■ **Data**
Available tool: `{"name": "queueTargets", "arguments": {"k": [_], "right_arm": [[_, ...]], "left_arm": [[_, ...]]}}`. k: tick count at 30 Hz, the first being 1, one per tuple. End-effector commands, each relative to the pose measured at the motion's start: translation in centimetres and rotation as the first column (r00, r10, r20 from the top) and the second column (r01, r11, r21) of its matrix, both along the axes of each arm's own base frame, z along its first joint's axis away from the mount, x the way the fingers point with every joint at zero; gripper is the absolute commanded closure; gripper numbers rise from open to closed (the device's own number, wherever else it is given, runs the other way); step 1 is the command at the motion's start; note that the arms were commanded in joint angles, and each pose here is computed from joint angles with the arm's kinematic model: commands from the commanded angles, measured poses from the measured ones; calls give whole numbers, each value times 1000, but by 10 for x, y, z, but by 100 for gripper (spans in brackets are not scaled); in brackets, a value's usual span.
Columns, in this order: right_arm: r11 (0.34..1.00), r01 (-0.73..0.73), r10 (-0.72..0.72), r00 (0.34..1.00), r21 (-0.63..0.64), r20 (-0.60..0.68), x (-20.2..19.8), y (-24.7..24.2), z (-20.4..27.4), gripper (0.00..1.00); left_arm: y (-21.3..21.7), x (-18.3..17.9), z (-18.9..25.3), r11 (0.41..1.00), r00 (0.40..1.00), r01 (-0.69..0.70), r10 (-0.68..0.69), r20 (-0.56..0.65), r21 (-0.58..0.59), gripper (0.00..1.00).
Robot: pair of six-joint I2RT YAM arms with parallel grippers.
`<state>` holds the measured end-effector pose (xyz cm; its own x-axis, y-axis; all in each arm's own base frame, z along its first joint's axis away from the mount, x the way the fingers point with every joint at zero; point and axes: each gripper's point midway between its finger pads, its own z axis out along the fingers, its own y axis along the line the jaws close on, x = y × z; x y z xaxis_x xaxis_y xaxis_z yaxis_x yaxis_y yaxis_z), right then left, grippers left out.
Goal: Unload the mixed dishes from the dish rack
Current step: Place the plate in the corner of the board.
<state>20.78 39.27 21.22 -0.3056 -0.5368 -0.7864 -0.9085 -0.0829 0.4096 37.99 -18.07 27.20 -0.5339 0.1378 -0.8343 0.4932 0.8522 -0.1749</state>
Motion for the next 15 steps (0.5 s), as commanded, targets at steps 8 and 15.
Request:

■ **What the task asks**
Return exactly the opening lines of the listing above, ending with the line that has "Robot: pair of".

■ **The answer**
Available tool: `{"name": "queueTargets", "arguments": {"k": [_], "right_arm": [[_, ...]], "left_arm": [[_, ...]]}}`. k: tick count at 30 Hz, the first being 1, one per tuple. End-effector commands, each relative to the pose measured at the motion's start: translation in centimetres and rotation as the first column (r00, r10, r20 from the top) and the second column (r01, r11, r21) of its matrix, both along the axes of each arm's own base frame, z along its first joint's axis away from the mount, x the way the fingers point with every joint at zero; gripper is the absolute commanded closure; gripper numbers rise from open to closed (the device's own number, wherever else it is given, runs the other way); step 1 is the command at the motion's start; note that the arms were commanded in joint angles, and each pose here is computed from joint angles with the arm's kinematic model: commands from the commanded angles, measured poses from the measured ones; calls give whole numbers, each value times 1000, but by 10 for x, y, z, but by 100 for gripper (spans in brackets are not scaled); in brackets, a value's usual span.
Columns, in this order: right_arm: r11 (0.34..1.00), r01 (-0.73..0.73), r10 (-0.72..0.72), r00 (0.34..1.00), r21 (-0.63..0.64), r20 (-0.60..0.68), x (-20.2..19.8), y (-24.7..24.2), z (-20.4..27.4), gripper (0.00..1.00); left_arm: y (-21.3..21.7), x (-18.3..17.9), z (-18.9..25.3), r11 (0.41..1.00), r00 (0.40..1.00), r01 (-0.69..0.70), r10 (-0.68..0.69), r20 (-0.56..0.65), r21 (-0.58..0.59), gripper (0.00..1.00).
Robot: pair of six-joint I2RT YAM arms with parallel grippers.

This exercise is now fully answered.